As well as developing your own creative voice, learn to listen to your instincts. Sometimes there is a comment to yourself that flashes across your mind – take notice of those, they are usually right and they become more insightful as your experience grows. Other times it might be a feeling or a hunch. You will be in situations that you aren’t sure about, even when everything seems ok on the surface. Pause to work out why that is before you decide the next steps. It’s not about always taking a safe route or avoiding tough situations, but don’t ignore your concerns and listen to others if they raise them.
Trusting yourself to let go allows you to delegate. This is a challenge when you have been used to doing everything. As teams grow, be explicit about your expectations and encourage people to ask questions and bring their own ideas. Don’t just expect your colleagues to remember conversations or raise issues as they come up.
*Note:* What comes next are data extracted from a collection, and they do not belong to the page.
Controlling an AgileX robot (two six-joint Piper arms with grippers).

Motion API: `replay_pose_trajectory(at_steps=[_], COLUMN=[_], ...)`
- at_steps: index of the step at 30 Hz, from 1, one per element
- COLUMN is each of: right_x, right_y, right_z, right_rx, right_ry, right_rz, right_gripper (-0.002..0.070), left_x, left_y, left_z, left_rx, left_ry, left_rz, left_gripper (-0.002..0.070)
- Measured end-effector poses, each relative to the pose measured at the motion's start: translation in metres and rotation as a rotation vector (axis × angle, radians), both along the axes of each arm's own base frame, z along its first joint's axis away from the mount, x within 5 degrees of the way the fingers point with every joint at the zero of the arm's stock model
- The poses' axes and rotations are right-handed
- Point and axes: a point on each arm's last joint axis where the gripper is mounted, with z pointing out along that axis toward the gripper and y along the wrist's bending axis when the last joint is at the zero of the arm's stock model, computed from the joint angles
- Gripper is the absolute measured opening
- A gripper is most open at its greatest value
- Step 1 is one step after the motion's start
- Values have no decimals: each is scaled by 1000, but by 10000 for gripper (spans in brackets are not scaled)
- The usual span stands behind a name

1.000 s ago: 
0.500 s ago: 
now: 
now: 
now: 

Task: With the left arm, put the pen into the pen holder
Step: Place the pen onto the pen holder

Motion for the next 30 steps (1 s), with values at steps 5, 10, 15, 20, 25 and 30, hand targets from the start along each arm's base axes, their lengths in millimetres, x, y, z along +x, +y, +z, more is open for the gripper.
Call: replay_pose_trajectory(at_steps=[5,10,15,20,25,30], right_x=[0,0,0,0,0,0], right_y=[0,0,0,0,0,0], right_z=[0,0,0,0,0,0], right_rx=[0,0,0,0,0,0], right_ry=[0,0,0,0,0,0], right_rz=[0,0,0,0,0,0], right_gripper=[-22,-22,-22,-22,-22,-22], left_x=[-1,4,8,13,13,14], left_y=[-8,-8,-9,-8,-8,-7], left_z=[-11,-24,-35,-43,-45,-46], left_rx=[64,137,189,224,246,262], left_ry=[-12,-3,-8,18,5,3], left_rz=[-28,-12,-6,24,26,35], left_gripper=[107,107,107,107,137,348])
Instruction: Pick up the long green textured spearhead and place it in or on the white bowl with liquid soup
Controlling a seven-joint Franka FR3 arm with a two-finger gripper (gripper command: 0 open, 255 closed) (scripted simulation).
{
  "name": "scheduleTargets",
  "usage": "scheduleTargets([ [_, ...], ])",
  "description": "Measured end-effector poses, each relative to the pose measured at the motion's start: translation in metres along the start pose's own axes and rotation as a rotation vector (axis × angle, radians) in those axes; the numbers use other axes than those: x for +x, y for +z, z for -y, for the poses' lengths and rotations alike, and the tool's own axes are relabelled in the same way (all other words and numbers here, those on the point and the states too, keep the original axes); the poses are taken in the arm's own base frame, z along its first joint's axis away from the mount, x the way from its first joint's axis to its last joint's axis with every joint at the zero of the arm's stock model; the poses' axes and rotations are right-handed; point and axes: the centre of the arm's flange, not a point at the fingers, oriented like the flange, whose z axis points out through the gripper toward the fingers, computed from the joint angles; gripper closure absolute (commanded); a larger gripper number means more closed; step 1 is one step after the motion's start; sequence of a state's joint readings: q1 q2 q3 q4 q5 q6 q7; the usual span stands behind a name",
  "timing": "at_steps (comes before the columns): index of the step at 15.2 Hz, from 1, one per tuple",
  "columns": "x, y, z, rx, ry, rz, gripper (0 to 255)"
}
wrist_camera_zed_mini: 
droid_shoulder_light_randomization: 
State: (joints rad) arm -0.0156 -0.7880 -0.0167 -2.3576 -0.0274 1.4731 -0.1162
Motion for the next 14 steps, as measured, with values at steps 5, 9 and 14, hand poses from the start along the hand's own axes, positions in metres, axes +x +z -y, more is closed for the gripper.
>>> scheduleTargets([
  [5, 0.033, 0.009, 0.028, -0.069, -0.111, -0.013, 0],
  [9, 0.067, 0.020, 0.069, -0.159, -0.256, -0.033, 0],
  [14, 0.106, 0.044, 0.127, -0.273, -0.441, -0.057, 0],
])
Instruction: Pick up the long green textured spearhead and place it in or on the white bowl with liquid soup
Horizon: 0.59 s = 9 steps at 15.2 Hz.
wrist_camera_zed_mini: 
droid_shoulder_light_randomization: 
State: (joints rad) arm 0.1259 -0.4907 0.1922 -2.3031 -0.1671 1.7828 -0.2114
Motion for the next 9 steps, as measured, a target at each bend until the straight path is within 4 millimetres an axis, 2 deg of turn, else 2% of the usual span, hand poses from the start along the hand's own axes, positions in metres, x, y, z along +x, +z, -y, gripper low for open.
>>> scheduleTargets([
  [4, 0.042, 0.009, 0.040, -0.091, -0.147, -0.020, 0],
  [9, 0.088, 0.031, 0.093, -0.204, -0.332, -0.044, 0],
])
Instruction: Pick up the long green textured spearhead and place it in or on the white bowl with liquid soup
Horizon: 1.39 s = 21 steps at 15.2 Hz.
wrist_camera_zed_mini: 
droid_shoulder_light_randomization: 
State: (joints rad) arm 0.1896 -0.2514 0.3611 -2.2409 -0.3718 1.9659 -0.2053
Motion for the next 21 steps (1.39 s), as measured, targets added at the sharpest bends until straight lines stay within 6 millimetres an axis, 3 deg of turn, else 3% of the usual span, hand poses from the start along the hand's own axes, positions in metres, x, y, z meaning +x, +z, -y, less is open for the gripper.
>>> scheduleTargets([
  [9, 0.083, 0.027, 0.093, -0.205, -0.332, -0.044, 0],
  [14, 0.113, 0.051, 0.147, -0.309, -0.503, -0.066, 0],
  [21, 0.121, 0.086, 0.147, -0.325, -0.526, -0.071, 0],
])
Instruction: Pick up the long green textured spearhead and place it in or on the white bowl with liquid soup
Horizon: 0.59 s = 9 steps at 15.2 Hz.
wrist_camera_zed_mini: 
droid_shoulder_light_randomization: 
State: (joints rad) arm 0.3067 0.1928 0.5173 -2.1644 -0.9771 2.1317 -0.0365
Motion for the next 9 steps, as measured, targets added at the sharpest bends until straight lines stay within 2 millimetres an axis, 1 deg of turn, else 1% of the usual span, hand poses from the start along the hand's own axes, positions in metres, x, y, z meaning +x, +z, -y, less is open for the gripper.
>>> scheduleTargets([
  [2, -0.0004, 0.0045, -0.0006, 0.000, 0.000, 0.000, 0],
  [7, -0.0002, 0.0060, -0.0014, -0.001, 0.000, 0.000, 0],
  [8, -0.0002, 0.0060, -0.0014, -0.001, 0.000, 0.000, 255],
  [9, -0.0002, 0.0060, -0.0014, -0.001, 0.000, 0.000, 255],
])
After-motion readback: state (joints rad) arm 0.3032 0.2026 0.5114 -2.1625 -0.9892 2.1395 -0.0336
Write things down and book specific time to discuss the plans, aspirations or concerns so everyone is clear. It sets a good framework for daily standards as well as building a strong studio culture.
Keep good company
One of the things I didn’t need to be told twenty years ago was about having a good partner and good peers. My experience with Pentagram and other great agencies formed my expectations on quality and professionalism. I automatically took this knowledge into my own business. Seeing good practice in design quality as well as studio house-keeping was invaluable. In terms of my business partner, my wife Sophie dealt with all the aspects of the business that weren’t my strengths. She handled the legal and contractual issues. She came with great project management experience and had already worked in design agencies so understood the way they worked.
Because I had the benefit of that, I would advise any designers to partner with people that have the complimentary skills you need. Don’t automatically team-up with other designers – someone’s got to do the paperwork and take care of business if you want to be successful. And because Sophie did that side of things, I was free to focus on the design. The boundaries and the expectations for our roles were clear, and that is important for any team that wants to last.